> _Work instructions_
In the records below, the line with "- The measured" opens the range and the line with "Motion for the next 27" closes it; print that range exactly and nothing else.

[Records drawn from a dataset]
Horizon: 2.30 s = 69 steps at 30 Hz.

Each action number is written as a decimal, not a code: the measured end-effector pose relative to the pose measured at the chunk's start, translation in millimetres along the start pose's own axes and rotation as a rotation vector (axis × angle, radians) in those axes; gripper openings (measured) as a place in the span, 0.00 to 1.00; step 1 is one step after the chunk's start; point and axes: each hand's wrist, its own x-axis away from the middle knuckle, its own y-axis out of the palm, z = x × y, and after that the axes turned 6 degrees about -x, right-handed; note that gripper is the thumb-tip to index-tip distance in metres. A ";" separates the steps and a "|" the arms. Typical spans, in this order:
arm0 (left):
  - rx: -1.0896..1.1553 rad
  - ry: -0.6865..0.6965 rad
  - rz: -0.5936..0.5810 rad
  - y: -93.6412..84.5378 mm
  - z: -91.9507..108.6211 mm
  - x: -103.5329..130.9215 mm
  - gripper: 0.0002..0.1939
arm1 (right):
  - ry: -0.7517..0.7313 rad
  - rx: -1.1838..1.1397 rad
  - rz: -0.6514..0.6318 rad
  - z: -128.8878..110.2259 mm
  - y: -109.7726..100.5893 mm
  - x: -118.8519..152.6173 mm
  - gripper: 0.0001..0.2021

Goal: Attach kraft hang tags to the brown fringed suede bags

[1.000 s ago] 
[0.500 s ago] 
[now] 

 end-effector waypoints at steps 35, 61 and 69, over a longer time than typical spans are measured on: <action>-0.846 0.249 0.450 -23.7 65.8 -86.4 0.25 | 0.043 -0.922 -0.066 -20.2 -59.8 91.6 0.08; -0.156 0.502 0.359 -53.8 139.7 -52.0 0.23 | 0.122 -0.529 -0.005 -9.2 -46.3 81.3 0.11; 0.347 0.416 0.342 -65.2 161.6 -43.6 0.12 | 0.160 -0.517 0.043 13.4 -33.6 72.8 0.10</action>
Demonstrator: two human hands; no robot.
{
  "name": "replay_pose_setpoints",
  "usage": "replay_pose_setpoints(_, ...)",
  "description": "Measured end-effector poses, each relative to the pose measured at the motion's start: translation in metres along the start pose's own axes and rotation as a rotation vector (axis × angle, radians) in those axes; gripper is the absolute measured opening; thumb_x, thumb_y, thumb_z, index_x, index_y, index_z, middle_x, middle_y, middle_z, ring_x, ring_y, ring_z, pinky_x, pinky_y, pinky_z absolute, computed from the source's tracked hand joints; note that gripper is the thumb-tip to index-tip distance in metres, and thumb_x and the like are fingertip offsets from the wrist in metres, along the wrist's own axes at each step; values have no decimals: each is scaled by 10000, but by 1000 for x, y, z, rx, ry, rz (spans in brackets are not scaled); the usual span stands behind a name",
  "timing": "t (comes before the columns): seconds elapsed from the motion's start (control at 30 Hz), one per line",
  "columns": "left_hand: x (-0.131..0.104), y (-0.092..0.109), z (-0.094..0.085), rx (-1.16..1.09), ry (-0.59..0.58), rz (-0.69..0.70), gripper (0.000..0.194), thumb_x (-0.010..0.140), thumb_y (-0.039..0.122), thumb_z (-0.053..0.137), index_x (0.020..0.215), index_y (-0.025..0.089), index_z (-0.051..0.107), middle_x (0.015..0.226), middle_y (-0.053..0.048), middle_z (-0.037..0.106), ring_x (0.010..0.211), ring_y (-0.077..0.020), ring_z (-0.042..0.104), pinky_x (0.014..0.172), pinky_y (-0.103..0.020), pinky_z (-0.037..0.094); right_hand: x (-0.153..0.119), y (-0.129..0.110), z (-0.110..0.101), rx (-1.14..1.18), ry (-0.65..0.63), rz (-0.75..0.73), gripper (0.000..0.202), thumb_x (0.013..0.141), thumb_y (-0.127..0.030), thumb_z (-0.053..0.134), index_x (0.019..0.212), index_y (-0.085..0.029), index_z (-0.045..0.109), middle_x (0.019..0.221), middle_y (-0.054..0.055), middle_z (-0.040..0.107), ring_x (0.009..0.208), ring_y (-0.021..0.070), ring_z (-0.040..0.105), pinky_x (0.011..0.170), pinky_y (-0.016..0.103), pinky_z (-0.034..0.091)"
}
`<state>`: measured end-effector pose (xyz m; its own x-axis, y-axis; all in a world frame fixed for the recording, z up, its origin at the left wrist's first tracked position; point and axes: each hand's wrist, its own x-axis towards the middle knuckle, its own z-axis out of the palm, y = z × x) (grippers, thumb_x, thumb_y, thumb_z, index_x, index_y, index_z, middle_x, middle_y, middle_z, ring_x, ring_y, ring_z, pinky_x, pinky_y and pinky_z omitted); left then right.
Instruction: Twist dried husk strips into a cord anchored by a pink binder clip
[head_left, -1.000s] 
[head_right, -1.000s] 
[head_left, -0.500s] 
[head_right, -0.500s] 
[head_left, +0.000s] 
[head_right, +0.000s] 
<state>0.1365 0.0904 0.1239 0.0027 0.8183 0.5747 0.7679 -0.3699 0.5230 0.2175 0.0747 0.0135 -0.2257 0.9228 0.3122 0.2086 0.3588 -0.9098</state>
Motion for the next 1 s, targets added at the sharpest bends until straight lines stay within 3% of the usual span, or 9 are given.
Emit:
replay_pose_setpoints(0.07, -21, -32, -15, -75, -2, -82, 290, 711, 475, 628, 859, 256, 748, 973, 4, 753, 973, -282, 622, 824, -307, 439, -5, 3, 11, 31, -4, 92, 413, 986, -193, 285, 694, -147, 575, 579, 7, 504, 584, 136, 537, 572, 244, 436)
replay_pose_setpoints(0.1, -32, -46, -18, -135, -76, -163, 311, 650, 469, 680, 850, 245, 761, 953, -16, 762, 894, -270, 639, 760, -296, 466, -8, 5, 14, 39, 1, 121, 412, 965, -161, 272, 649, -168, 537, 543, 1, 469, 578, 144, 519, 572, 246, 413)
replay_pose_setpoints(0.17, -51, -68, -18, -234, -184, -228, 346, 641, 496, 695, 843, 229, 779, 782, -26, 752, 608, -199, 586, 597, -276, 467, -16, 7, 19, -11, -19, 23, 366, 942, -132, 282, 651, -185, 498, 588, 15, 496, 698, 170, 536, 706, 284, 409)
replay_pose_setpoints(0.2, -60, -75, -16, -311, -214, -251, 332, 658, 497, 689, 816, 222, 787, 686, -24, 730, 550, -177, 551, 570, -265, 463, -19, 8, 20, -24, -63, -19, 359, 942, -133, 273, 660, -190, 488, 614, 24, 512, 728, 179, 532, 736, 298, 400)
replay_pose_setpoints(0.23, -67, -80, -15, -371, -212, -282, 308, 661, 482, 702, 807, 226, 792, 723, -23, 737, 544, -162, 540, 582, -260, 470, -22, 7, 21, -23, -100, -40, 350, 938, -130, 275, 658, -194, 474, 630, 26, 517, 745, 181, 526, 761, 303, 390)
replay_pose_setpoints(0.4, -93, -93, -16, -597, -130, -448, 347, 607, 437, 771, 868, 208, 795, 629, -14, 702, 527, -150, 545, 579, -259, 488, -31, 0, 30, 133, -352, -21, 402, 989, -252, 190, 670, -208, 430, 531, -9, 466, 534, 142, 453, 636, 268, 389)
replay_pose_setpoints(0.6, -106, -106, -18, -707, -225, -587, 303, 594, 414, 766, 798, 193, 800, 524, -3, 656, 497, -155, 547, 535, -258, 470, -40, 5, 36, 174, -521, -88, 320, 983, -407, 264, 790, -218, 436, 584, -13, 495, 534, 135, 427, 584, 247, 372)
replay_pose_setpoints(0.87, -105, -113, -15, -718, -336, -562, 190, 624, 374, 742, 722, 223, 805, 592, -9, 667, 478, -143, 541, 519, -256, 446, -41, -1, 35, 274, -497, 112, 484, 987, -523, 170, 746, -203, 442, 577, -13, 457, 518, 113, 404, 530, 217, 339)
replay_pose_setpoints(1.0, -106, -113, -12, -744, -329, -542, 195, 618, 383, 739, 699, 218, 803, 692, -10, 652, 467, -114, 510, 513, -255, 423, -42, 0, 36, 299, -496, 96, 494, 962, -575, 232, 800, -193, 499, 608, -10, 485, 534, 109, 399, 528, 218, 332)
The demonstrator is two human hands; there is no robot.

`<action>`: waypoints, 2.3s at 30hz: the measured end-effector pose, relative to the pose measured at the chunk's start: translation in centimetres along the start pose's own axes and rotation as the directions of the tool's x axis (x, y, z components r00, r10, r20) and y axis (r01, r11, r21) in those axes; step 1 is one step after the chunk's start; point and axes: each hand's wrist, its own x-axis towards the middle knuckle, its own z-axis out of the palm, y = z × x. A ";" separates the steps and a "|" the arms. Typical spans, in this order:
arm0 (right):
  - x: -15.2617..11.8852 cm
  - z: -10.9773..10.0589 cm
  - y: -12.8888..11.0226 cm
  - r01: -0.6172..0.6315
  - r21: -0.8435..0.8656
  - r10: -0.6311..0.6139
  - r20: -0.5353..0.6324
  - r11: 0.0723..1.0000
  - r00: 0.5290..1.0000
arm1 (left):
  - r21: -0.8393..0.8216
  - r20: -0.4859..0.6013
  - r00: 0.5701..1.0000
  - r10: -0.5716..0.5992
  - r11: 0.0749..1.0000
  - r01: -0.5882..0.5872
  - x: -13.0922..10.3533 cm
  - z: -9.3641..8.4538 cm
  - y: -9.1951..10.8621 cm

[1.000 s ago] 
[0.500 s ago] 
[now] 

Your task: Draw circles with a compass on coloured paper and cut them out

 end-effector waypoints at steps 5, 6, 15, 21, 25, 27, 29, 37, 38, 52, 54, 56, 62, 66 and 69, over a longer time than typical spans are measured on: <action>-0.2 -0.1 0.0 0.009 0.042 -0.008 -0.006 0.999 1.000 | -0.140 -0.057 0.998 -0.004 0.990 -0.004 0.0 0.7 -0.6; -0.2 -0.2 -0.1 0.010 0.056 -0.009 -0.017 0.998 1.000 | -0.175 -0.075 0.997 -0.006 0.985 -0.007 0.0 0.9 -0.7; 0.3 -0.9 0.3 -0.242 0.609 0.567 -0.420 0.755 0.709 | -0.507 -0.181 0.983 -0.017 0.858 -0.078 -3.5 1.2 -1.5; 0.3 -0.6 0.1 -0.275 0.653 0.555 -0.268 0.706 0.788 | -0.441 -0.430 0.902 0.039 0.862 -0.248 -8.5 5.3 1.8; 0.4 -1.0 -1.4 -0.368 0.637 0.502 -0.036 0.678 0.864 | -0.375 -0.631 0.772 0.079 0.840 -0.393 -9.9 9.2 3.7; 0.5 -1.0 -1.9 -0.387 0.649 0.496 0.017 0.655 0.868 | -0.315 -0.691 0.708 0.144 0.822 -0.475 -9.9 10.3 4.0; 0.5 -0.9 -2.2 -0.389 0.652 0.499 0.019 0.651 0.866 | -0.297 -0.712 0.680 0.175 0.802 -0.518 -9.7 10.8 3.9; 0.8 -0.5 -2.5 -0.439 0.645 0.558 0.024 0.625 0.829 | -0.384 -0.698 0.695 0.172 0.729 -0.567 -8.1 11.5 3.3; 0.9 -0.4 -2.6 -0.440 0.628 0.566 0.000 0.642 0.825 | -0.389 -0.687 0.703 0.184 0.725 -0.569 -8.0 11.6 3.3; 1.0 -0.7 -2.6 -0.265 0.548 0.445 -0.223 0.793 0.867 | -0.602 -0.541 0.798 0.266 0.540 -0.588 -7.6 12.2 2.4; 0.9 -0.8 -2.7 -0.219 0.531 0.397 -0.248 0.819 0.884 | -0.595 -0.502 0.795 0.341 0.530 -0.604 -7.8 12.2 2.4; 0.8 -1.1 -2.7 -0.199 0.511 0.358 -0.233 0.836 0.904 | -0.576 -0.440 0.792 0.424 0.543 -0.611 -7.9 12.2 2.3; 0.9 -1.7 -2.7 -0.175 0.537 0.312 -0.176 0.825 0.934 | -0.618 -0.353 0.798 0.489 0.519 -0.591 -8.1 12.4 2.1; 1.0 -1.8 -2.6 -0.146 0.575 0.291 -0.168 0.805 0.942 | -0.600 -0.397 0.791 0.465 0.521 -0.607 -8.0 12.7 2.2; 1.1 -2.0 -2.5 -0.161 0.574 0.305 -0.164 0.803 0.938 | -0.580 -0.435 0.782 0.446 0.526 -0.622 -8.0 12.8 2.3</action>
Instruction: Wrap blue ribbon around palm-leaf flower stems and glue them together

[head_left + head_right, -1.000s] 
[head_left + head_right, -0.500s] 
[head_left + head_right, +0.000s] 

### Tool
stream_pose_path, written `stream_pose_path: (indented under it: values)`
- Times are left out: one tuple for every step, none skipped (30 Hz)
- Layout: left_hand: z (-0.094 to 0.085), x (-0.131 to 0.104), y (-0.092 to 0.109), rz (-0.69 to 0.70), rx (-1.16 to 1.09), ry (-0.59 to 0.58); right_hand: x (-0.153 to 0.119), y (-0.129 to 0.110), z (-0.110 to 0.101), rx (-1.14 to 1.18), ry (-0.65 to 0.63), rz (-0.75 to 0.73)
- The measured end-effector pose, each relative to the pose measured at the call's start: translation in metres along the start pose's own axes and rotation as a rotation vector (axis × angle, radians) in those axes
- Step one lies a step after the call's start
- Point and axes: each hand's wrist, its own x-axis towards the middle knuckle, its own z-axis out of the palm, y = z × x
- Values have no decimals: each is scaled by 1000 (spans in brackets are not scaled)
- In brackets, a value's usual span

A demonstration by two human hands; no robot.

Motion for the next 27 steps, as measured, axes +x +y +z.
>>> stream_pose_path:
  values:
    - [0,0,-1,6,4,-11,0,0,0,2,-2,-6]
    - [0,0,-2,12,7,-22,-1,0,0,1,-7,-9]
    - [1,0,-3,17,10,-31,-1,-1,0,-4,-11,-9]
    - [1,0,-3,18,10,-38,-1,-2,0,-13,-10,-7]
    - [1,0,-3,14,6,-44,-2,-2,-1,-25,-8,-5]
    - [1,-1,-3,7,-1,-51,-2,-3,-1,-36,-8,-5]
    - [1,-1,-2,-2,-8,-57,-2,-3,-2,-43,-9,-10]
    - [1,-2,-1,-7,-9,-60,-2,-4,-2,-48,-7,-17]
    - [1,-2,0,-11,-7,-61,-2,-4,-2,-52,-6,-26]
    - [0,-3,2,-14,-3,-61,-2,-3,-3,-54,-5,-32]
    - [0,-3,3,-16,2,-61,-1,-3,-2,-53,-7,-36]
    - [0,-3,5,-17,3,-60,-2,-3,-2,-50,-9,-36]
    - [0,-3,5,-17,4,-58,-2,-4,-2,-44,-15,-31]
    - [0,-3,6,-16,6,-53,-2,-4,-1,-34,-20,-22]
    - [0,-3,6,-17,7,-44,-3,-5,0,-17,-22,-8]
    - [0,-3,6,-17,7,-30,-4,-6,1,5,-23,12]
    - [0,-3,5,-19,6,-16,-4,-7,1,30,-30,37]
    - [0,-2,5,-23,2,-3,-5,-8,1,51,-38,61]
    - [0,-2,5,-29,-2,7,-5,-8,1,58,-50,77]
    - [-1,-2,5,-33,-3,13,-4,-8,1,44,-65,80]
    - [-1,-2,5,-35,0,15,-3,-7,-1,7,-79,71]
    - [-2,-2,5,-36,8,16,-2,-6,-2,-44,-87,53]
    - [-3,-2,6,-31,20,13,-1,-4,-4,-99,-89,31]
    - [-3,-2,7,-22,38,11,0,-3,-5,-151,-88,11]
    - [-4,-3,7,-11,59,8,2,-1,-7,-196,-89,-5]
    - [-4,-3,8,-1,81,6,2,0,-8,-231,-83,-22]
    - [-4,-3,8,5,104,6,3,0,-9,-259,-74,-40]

> _Response_
- The measured end-effector pose, each relative to the pose measured at the call's start: translation in metres along the start pose's own axes and rotation as a rotation vector (axis × angle, radians) in those axes
- Step one lies a step after the call's start
- Point and axes: each hand's wrist, its own x-axis towards the middle knuckle, its own z-axis out of the palm, y = z × x
- Values have no decimals: each is scaled by 1000 (spans in brackets are not scaled)
- In brackets, a value's usual span

A demonstration by two human hands; no robot.

Motion for the next 27 steps, as measured, axes +x +y +z.

No further output is expected.